Moving data from Lake into Warehouse: the power of Streams

One of our clients has a large archive of data, in wildly varying schemas, dumped in a folder structure in Azure Data Lake. They're split up by date and time, but every folder contains gzipped CSVs with wildly varying structures and sizes. To make that data useful, we needed to ingest that data into an Azure Data Warehouse.

The default way to do this in Data Warehouse would be to use PolyBase. It can handle Gzipped CSVs quite well out of the box, and it's very efficient for the larger files. In our case, some of the files are several gigabytes, so using polybase is a natural fit for those.

However, there are also thousands of smaller files, from a few kilobytes up to hundreds of megabytes. For those, especially the small ones, polybase requires too much setup for the payoff. So we went looking for a better way, preferably one that is also reusable for Azure SQL DB (which doesn't support polybase).

One thing you can do in both DB and DW is bulk copying. Specifically, the .Net Bulk Copy Client can read data from any DataReader and stream it in to a table without keeping the entire file in memory, in a safe and fast way. A DataReader feeds the Bulk Copy Client line by line, value by value, all of the data. Unfortunately, there are no DataReaders that read directly from Data Lake, let alone Gzipped CSV files, so we decided to write that capability ourselves.

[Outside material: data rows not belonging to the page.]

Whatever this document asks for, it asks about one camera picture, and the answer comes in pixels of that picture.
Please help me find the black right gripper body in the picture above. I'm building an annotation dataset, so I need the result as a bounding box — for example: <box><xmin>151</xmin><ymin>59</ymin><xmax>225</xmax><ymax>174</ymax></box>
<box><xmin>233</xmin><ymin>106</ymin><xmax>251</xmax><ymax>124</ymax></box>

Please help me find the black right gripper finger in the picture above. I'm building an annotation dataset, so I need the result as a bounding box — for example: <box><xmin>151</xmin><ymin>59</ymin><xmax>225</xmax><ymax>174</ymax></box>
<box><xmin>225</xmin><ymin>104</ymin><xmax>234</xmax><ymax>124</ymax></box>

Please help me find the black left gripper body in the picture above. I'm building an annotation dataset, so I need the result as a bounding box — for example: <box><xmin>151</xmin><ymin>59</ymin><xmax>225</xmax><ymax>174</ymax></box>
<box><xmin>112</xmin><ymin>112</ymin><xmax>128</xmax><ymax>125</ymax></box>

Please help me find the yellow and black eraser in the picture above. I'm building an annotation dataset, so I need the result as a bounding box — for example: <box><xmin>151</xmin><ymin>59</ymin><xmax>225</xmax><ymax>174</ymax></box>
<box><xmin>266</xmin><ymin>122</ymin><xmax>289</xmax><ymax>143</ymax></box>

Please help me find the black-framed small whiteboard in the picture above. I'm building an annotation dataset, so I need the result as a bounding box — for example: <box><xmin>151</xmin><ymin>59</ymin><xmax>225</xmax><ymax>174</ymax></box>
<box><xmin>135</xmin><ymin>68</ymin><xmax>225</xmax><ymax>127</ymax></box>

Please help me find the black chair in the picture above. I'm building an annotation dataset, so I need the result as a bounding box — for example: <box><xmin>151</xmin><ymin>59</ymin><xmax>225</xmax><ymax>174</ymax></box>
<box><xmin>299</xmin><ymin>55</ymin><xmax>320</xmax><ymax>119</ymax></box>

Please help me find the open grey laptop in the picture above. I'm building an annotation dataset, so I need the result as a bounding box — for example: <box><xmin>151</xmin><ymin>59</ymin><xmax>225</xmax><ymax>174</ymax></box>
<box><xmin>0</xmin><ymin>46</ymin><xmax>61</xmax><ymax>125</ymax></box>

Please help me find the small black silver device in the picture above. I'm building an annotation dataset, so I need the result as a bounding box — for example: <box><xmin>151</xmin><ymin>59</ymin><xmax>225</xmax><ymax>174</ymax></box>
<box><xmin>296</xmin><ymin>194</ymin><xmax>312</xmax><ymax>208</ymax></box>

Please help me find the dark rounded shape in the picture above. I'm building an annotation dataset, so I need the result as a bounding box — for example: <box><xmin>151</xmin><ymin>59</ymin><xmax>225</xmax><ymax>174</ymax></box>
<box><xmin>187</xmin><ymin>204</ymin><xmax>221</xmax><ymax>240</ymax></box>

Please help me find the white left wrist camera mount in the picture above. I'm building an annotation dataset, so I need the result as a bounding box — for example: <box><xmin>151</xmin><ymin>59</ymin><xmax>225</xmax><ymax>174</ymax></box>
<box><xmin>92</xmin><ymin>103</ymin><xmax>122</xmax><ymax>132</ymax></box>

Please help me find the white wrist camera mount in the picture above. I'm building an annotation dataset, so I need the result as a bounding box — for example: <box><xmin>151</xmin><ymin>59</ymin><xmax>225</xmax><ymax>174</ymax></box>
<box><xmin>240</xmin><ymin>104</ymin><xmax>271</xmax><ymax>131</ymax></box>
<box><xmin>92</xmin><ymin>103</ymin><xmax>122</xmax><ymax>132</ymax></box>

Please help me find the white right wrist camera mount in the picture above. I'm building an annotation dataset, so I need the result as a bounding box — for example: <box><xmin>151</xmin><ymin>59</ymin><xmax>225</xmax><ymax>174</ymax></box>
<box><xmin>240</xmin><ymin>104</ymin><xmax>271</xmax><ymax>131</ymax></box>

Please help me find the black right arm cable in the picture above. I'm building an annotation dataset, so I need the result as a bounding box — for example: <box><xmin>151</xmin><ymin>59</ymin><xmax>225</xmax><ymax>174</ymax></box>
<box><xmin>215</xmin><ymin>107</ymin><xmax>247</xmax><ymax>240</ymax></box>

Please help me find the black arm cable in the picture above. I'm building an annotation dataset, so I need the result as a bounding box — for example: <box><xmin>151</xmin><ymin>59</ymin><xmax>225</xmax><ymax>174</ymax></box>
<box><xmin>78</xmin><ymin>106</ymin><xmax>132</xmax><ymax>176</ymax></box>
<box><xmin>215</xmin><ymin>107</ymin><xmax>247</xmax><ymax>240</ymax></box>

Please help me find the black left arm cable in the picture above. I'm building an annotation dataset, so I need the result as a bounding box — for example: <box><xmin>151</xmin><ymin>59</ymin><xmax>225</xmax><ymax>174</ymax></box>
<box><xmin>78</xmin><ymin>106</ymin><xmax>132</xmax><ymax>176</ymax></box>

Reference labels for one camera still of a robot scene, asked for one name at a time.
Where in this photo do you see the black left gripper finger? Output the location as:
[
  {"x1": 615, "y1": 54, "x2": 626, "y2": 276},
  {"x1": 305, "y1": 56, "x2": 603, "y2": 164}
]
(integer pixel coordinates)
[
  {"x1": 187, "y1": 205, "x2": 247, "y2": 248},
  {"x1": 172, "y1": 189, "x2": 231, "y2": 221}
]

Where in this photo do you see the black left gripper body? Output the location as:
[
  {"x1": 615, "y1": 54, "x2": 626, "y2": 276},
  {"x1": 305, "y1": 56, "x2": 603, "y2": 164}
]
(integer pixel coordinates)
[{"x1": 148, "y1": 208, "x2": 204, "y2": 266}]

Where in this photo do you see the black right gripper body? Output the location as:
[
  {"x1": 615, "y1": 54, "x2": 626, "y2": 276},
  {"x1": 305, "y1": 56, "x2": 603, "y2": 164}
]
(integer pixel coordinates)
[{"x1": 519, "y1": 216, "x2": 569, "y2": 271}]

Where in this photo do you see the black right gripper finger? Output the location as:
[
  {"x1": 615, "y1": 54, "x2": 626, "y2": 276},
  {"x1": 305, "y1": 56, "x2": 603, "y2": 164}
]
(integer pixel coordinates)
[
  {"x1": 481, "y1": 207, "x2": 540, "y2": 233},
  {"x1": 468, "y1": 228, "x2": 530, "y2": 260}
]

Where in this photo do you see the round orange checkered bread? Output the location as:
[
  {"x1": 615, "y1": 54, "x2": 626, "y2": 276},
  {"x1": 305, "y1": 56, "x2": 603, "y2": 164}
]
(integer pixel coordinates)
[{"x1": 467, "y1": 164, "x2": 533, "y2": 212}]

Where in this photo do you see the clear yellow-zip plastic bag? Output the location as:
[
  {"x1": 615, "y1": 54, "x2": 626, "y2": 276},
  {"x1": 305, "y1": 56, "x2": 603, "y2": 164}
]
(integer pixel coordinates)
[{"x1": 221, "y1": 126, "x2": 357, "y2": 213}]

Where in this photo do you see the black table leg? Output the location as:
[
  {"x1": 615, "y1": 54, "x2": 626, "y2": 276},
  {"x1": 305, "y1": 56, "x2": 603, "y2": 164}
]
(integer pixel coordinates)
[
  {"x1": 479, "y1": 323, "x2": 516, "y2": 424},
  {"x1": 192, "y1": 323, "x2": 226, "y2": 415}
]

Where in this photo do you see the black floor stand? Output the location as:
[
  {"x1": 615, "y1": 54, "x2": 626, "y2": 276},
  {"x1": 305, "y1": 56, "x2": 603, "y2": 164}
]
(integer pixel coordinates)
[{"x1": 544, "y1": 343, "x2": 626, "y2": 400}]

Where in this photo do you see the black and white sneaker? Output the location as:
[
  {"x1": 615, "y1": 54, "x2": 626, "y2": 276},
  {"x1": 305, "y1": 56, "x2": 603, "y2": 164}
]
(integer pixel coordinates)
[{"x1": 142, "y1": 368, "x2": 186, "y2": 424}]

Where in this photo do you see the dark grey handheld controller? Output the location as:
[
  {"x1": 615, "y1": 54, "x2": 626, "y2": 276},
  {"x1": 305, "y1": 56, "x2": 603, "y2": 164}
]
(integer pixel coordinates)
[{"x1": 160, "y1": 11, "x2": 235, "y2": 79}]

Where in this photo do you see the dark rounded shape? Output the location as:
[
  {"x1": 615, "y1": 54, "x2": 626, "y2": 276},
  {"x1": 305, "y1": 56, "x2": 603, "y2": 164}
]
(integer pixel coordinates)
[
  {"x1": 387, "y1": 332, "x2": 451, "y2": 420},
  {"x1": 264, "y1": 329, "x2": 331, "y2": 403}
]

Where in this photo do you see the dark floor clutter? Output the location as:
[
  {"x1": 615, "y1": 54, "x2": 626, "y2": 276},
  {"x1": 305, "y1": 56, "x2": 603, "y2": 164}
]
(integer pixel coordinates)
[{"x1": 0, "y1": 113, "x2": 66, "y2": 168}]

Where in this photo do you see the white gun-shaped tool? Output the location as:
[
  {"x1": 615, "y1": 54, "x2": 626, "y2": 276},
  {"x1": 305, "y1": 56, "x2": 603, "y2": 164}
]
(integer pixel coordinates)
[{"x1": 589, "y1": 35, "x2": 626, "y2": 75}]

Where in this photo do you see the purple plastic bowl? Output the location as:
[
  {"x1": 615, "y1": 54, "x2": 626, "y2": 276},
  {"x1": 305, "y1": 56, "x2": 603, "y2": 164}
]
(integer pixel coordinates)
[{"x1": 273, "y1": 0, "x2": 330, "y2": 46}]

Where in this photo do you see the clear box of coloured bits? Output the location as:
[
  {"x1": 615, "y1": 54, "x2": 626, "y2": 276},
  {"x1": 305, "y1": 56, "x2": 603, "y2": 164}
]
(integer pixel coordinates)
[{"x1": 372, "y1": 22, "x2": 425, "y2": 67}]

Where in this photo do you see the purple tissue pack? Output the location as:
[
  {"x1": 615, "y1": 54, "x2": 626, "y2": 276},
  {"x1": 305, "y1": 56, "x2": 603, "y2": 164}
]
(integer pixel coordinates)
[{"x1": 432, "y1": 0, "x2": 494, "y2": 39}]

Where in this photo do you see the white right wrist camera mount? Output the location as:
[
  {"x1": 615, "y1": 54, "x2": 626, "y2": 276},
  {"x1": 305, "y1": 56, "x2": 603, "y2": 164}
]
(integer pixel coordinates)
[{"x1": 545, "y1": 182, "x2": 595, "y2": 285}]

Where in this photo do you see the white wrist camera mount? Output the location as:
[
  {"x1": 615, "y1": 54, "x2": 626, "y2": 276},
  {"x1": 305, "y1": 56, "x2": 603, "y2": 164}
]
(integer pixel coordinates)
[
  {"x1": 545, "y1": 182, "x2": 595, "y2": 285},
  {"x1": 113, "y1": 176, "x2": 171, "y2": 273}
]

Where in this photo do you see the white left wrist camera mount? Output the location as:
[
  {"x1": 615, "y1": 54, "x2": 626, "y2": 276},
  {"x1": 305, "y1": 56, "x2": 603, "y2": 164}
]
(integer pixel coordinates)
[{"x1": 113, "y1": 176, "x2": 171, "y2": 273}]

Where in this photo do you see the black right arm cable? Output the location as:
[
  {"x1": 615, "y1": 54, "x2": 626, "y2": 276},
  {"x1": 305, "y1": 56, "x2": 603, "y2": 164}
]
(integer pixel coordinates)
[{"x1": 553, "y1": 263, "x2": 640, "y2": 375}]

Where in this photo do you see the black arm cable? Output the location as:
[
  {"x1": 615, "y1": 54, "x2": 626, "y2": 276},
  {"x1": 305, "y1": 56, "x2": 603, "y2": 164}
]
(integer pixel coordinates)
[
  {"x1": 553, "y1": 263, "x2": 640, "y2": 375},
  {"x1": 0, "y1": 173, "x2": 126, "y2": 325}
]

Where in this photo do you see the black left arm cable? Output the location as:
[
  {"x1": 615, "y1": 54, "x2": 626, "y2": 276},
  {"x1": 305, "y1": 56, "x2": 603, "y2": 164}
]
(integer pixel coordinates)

We know that lots of usable packages for data manipulation can handle Streams. If we could read the Data Lake files with Streams, we could feed them through some steps and then encapsulate the last step as a DataReader ourselves. This would give us the ability to go from Data Lake into DW without needing to do any file copying or keeping an entire file in memory.

We initially tried working with the Stream the Data Lake client itself can give us, but we found that it was forcibly disconnected often. It just isn't designed for streaming, but rather for downloading onto disk or memory and then disposing of the stream. However, Data Lake also provides the ability to read chunks of the data as bytes, using just offset and count. That closely mirrors what a Stream can do. We ended up writing our own Stream implementation with position tracking, that reads chunks from Data Lake with the correct offset whenever it is read from. We even added some read-ahead logic to make better use of the inbound bandwidth. This class also handles reconnection and retries for DL.

Now that we have a Stream, we could start wiring this with some other packages. .Net's BufferedStream over the top allows us to decide how large the chunks we read should be, with a lot of automated management. A GzipStream (from System.IO.Compression) will read that BufferedStream and decompress it to its proper bytes for us. After that, we used a StreamReader that we feed into a CsvReader (from the CsvHelper package, a great little package for this kind of stuff). We do some set up to read the first row to determine columns, but aside from that the CsvReader gives us all the power we need to implement an IDataReader with it. Now we have a full chain of streams, from reading bytes in Data Lake, to buffering, decompressing, reading as CSV and pumping the value into a table in Data Warehouse. All without keeping anything larger than a few MB buffer in memory!

It's important to note that this method is fast, but will never beat PolyBase for raw speed. Bulk Copy is always restricted by the speed of the DW Control Node, which PolyBase handily sidesteps by distributing the operations across all nodes. Additionally, due to Bulk Copy transactions taking up to 15 seconds to commit at the end of streaming, and other speed limits in how quickly we can decompress a file, it's important to run copies for as many files at a time as possible. The more you can hit the DW with at the same time, the more throughput you can get.

To make the application a bit more powerful, we added automatic creation of destination tables, some logic to handle files with missing columns, and an automatic fallback to polybase for the largest of files.

All in all, it's been an interesting bit of development, and has definitely shown the power of writing and composing Streams. Because they're so widely supported by other packages, mainly with the intention of using them to read large files from disk, we can use them to set up intricate but very efficient flows of data. Give it a try!